Then the farewells , the jokes, the hugs and the kisses have to stop. The officials in the port start to gather the passengers for their security checks (yes even here) and line them up for the launch departures. That moment where you drop down off the main wharf on the little platform under the cliffs to swing over to the launch, and sit there in your red lifejackets staring up at those left ashore, know you have left the island, but know you will be able to see it for several more hours to come, is another emotional hurdle to plough through. No quick take off and away like aircraft. The launch roars into full throttle and away you go – boarding the ship once more, the welcome and familiarity of the rooms and the staff, anticipation at the days of nice food and silly games. But you must go up on deck one more time and look at the island.
And once you are there you cannot leave that deck. You grab a mug of tea in your hand and piece of cake and head out, and with all the passengers, some you know, some you don’t, you longingly stare back at Jamestown proudly sitting in its gorge, the ladder and , if you are lucky, a glimpse of the green heartland in the clouds above.

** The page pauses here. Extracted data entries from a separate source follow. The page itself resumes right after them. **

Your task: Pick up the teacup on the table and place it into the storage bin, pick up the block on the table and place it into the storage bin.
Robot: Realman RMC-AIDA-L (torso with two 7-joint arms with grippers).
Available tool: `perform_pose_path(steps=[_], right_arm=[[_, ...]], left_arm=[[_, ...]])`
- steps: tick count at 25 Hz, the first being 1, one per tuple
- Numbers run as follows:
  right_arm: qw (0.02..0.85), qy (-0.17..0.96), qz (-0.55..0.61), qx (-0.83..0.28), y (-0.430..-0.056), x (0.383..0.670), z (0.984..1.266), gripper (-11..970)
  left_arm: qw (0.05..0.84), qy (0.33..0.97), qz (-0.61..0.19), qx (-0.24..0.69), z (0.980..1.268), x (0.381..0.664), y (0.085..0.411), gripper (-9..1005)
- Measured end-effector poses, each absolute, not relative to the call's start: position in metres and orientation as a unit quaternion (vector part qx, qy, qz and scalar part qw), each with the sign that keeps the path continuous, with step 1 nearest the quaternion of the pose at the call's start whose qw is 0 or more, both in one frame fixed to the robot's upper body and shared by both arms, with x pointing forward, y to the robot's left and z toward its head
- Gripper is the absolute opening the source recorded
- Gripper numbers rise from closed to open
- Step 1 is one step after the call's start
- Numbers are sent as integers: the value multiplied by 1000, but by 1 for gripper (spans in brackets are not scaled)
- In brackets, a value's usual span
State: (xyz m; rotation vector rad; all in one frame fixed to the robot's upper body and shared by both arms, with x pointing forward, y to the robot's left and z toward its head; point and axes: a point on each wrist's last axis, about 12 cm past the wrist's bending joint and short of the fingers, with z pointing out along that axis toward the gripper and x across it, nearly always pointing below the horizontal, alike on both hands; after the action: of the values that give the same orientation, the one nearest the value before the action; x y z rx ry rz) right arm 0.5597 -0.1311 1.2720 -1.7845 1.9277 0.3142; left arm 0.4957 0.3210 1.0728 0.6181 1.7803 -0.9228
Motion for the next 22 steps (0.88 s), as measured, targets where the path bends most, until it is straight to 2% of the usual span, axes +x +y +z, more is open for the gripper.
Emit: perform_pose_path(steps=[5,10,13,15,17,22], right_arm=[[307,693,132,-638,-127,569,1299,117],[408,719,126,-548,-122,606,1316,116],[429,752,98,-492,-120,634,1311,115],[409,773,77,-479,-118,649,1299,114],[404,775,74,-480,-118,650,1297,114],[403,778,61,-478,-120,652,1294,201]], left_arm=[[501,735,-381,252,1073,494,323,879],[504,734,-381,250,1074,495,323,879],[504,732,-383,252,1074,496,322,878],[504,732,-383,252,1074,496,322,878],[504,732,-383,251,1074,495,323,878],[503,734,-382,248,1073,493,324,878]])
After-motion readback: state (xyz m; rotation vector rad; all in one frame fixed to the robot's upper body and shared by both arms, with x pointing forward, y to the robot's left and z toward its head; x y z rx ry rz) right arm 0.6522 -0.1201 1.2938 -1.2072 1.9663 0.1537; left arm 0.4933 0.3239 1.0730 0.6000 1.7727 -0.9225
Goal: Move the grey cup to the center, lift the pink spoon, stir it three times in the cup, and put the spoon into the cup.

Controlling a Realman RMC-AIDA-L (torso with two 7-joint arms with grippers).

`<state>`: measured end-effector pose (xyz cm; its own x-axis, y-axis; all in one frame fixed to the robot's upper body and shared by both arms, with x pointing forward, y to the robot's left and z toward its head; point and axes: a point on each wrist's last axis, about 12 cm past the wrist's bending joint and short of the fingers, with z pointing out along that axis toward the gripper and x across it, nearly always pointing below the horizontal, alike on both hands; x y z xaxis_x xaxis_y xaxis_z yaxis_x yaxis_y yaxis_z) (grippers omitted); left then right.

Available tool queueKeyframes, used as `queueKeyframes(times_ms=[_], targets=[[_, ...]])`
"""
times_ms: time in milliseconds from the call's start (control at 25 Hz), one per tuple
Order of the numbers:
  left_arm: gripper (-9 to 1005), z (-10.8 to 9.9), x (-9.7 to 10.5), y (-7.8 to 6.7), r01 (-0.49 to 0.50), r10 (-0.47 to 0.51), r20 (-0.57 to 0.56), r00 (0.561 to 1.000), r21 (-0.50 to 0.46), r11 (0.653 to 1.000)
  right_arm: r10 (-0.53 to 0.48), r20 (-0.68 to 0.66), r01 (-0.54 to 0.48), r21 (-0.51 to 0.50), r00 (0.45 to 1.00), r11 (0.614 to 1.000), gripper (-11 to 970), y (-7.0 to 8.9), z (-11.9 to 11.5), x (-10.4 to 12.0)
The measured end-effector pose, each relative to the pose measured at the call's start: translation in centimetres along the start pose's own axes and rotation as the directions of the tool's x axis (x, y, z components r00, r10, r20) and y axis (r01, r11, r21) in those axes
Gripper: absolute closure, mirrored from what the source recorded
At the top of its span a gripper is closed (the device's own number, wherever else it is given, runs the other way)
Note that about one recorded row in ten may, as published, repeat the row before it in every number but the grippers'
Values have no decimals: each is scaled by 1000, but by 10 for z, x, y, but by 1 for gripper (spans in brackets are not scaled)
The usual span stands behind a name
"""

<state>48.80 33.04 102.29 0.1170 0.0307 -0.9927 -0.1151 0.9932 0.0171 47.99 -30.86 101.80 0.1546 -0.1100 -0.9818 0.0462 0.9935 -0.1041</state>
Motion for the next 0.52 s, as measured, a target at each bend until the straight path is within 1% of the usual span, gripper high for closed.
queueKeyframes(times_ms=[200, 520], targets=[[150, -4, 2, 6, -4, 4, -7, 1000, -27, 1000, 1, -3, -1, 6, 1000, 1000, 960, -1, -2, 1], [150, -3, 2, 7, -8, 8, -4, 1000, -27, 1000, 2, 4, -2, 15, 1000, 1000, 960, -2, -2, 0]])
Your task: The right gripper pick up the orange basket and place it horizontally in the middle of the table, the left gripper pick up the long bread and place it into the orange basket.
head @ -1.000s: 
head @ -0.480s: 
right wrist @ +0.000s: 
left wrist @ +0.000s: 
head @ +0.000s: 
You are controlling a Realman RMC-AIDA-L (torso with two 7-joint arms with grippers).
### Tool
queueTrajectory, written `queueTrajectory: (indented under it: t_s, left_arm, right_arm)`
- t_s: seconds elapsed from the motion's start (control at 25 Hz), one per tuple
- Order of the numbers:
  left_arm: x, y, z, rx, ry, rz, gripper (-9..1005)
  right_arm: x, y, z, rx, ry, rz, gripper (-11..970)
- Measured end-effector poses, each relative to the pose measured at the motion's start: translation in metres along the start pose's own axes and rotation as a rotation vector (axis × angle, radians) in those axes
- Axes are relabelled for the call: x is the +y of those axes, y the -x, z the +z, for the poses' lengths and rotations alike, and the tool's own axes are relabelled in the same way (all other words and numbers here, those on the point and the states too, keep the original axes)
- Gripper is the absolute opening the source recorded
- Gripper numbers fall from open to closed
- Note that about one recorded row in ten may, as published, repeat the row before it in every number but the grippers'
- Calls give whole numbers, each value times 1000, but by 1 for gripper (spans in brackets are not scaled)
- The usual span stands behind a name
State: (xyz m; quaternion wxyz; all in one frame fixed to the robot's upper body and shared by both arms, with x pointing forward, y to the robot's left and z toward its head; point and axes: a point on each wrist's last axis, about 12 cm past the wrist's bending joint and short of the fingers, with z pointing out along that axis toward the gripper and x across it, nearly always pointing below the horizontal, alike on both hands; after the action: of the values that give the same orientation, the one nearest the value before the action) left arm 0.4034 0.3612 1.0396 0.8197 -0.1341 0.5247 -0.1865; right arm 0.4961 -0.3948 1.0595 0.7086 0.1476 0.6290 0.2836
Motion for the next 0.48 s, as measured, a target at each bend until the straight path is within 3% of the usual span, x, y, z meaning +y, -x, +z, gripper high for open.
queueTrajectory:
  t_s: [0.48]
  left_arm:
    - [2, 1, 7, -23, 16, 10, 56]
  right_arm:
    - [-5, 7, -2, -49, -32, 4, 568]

You sit there for what seems like hours as all the official activities are seen through, finally the land crew disembark, the final doors are closed, but still you stare back at the land, you cannot bring yourself to embrace the ship. You might be dragged back in for the safety briefing but once complete you are back on deck. The island is starting to recede; first it gives you a wider view of the island – you spot a few new features you now know well – Flagstaff Hill, there is Lemon Valley, High Knoll Fort becomes prominent and you see the houses of Half Tree Hollow below. Look – there is the Barn standing out at the end of the island one end, and now the peaks are standing proud as a backdrop.
Now it is starting to become fuzzy, the late afternoon haze is making the detail less visible. But the overall shape of the island gives one final surprise – you see the shape of a beautiful maiden, maybe St Helena herself, lying on one side across the ocean, her shoulder pointing up where you used to know Flagstaff Hill was, and the Barn has taken on the curious shape of her curly hair.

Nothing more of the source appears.